● **What you have to do**
Take each line in the entries below that holds "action" and show it.

[Extracted data entries]
·····

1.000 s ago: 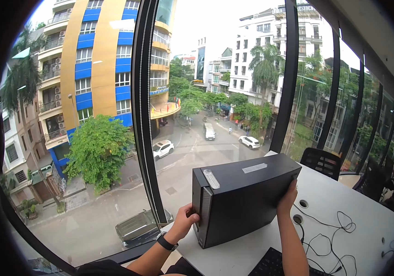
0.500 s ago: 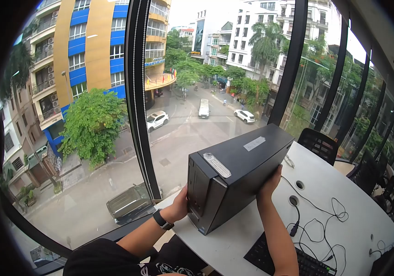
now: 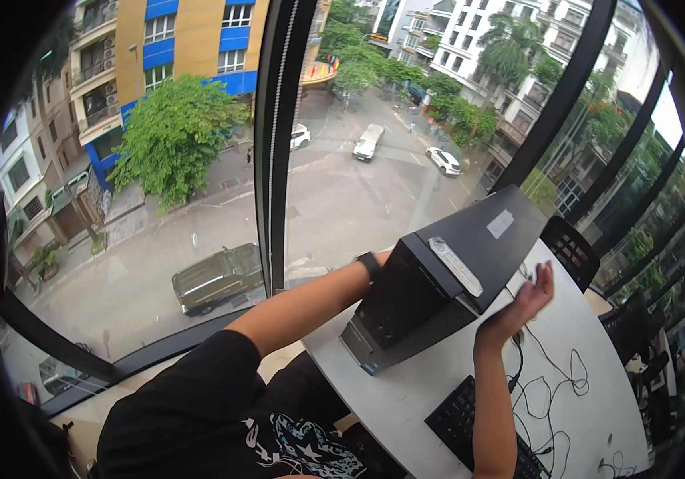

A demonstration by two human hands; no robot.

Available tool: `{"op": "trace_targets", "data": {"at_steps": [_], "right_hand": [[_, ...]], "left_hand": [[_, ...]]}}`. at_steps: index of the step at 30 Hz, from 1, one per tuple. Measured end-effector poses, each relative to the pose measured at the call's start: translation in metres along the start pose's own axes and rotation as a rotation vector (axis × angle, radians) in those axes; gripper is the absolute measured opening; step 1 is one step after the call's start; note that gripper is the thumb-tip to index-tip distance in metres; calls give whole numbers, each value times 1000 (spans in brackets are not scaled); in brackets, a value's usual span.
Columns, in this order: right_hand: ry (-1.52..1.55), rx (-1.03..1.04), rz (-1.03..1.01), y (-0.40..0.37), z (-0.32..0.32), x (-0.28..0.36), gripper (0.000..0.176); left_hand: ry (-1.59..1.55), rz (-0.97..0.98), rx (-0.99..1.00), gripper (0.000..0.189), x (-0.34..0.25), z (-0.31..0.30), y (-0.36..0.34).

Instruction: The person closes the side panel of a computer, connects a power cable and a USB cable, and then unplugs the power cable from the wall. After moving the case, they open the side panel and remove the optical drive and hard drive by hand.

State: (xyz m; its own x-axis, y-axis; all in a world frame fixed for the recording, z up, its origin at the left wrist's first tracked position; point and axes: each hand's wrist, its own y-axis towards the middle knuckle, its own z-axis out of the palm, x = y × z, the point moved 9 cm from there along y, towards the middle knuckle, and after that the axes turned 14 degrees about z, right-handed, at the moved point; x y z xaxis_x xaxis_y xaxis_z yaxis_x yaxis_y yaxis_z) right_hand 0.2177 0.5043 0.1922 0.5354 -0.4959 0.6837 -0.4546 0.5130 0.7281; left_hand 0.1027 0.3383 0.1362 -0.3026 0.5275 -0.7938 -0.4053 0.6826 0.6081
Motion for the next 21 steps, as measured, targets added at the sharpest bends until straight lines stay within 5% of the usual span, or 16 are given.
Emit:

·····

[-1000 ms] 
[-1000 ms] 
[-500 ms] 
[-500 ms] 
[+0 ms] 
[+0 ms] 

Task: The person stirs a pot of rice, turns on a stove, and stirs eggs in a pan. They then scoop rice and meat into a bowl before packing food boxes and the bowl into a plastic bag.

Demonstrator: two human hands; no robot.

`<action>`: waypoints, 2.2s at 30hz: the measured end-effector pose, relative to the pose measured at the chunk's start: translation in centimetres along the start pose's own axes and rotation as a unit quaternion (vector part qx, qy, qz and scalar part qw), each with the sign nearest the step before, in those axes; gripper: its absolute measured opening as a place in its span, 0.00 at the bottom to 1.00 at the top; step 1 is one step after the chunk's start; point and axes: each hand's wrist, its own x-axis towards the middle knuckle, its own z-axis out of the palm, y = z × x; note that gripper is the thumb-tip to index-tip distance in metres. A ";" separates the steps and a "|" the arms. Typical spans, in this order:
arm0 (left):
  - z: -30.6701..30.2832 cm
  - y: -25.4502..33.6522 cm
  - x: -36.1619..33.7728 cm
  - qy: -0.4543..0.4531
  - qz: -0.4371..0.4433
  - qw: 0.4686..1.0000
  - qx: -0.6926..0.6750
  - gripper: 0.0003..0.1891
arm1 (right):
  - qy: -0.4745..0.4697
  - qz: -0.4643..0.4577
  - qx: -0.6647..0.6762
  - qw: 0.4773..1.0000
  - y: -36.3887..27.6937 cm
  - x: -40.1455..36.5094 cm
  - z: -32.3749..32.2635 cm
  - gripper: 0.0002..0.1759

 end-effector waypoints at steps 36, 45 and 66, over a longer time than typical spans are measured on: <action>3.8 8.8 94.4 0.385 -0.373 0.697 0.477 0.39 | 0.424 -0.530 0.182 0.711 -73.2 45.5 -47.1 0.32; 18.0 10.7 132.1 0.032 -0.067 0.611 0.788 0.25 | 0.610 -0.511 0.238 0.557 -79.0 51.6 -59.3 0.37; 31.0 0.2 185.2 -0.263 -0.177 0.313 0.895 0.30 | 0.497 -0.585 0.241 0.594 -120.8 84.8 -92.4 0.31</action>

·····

● **Exercise response**
`<action>`: waypoints, 2.2s at 30hz: the measured end-effector pose, relative to the pose measured at the chunk's start: translation in centimetres along the start pose's own axes and rotation as a unit quaternion (vector part qx, qy, qz and scalar part qw), each with the sign nearest the step before, in those axes; gripper: its absolute measured opening as a place in its span, 0.00 at the bottom to 1.00 at the top; step 1 is one step after the chunk's start; point and axes: each hand's wrist, its own x-axis towards the middle knuckle, its own z-axis out of the palm, y = z × x; note that gripper is the thumb-tip to index-tip distance in metres. A ";" separates the steps and a "|" the arms. Typical spans, in this order:
 end-effector waypoints at steps 36, 45 and 66, over a longer time than typical spans are measured on: <action>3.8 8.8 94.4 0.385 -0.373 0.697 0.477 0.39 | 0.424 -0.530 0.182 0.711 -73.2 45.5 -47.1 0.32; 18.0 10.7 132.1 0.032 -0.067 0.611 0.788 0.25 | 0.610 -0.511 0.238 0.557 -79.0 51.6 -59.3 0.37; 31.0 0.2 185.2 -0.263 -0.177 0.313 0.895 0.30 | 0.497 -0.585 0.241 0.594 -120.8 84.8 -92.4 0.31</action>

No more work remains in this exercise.